Economia

Vai comer um chocolate? "Por trás da maioria das tabletes há uma alta probabilidade de haver injustiça", alerta ONG

Vai comer um chocolate? "Por trás da maioria das tabletes há uma alta probabilidade de haver injustiça", alerta ONG
Camille Delbos/Art In All of Us/Getty images

No Dia Mundial do Comércio Justo, a Oxfam Intermón alerta para o lado mais negro do chocolate.
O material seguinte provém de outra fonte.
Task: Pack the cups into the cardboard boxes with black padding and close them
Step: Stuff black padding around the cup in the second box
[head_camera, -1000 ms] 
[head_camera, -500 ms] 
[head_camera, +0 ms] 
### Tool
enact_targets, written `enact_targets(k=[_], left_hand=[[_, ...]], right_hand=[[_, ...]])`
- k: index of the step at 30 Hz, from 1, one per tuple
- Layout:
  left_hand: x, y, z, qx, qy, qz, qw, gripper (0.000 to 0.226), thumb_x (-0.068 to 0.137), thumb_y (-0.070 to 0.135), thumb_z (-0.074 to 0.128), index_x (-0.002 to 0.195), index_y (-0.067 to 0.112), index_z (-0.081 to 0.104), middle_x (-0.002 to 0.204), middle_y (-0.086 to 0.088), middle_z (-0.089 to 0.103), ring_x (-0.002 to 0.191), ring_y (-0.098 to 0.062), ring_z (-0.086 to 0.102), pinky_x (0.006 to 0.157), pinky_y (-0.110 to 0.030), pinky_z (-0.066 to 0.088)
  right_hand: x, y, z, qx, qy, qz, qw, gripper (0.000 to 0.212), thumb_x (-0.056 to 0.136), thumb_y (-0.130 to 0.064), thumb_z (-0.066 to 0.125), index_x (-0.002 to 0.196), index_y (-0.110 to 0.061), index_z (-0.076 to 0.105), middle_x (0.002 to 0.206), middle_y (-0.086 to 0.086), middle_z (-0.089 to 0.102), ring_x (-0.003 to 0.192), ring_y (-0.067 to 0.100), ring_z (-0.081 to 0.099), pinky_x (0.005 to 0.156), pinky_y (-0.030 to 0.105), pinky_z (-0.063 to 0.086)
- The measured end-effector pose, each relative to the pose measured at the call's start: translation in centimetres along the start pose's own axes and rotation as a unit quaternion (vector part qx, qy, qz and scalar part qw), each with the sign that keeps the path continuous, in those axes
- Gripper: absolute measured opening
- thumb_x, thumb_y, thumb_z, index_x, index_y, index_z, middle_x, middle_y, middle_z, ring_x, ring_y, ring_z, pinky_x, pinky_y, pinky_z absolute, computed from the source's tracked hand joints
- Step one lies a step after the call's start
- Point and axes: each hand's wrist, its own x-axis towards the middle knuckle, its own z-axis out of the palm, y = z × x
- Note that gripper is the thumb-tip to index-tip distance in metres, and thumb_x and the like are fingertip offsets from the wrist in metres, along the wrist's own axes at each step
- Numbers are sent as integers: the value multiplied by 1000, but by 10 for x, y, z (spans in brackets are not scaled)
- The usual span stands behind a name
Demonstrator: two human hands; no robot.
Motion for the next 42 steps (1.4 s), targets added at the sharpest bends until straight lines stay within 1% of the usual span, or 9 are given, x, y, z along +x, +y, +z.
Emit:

Recorda que quem o produz ganha menos do que aquilo que vai pagar por uma tablete

Sabia que 90% dos produtores de cacau do Gana, o segundo maior produtor mundial, não ganham para satisfazer as suas necessidades básicas enquanto os lucros da indústria do chocolate aumentam? O alerta é da Oxfam Intermón, uma ONG com sede em Espanha citada pelo jornal El Pais num artigo sobre o lado mais negro do cacau com o título “A que sabe o cacau? A injustiça, respondem no Gana”.

Na verdade, um relatório da ONG divulgado para assinalar o Dia Mundial do Comércio Justo, que se celebra este sábado, indica que muitos produtores sobrevivem com cerca de um euro por dia, o preço de um pequeno chocolate em Espanha ou Portugal, e viram os seus ganhos caírem 16% desde 2020 enquanto as quatro maiores empresas produtoras de chocolate do mundo – Hershey, Londt, Mondelez e Nestlé - registaram lucros de 15 milhões de dólares (13,7 milhões de euros) nas suas subsidiárias ligadas ao cacau.

Assim, será mais fácil perceber porque é que o presidente do Gana, Nana Akufo-Addo, numa visita a Berna, em 2021, surpreendeu o mundo ao anunciar que ia deixar de vender o seu cacau à Suíça, o maior cliente do país, e estimular a produção nacional de chocolate, numa tentativa de contornar um sistema que privava o seu país da “prosperidade”, recorda a jornalista Beatriz Lecumberri antes de referir que o governante não conseguiu cumprir os seus planos e os produtores de cacau do Gana estão cada vez mais pobres, apesar dos lucros da indústria do chocolate continuarem a crescer.

“Há muitos intermediários e não controlamos nada”, diz Leticia Yankey, uma produtora local, citada pelo El País. “Nos, produtores, precisamos de mais educação e treino. Temos de saber fazer-nos ouvir, em especial porque vemos o preço do cacau a subir no mercado e temos cada vez menos dinheiro no bolso”, afirma.

Seca ameaça piorar vida dos produtores

No primeiro trimestre do ano, o preço da tonelada de cacau subiu e supera, atualmente, os 2.600 euros, enquanto a produção no Gana está em queda devido à seca que anuncia o risco de um problema maior: as alterações climáticas ameaçam reduzir em 40% os terrenos para o cultivo de cacau no país até 2050. E todos os custos de produção subiram, do transporte aos fertilizantes ou mão-de-obra.

Com uma produção estimada de 750 milhões de toneladas na campanha de 2022 –2023, o Gana responde por 15% da produção mundial de Cacau, mas recebe apenas 1,5% dos 120 mil milhões de euros que a indústria do chocolate movimenta anualmente. “Por trás da maioria das tabletes de chocolate que compramos há uma alta probabilidade de haver injustiça social”, afirma Juanjo Martinez, responsável da Oxfam Intermón pelo Comércio Justo, citado pelo jornal espanhol.

As grandes empresas, diz, querem apenas saber a origem do Cacau. “Compram a exportadores e o que aconteceu antes não parece preocupa-las demasiado”, critica.

UE é o maior importador

Dos vários fabricantes contactos pelo diário sobre o tema, apenas a Lindt & Sprungli respondeu, assegurando que “apoia os esforços” de países como o Gana para melhorar as condições de vida dos produtores de cacau e dedica 55 euros por cada tonelada comprada ao desenvolvimento comunitário e a programas de sustentabilidade.

A União Europeia é o principal importador de cacau do mundo, absorvendo 60% das exportações, mas apenas 1% a 2% do chocolate consumido na Europa tem a etiqueta de “comércio justo”, destaca o relatório da Oxfam.

A ONG reconhece que o quadro melhorou na última década e várias empresas de peso no sector lançaram programas de sustentabilidade para ajudar os agricultores a produzir mais e a aumentar os rendimentos. “Houve campanhas de informação e o consumidor está mais alerta”, admite Juanjo Martinez antes de concluir: “Tudo isto é positivo, mas a nossa investigação mostra ser insuficiente”.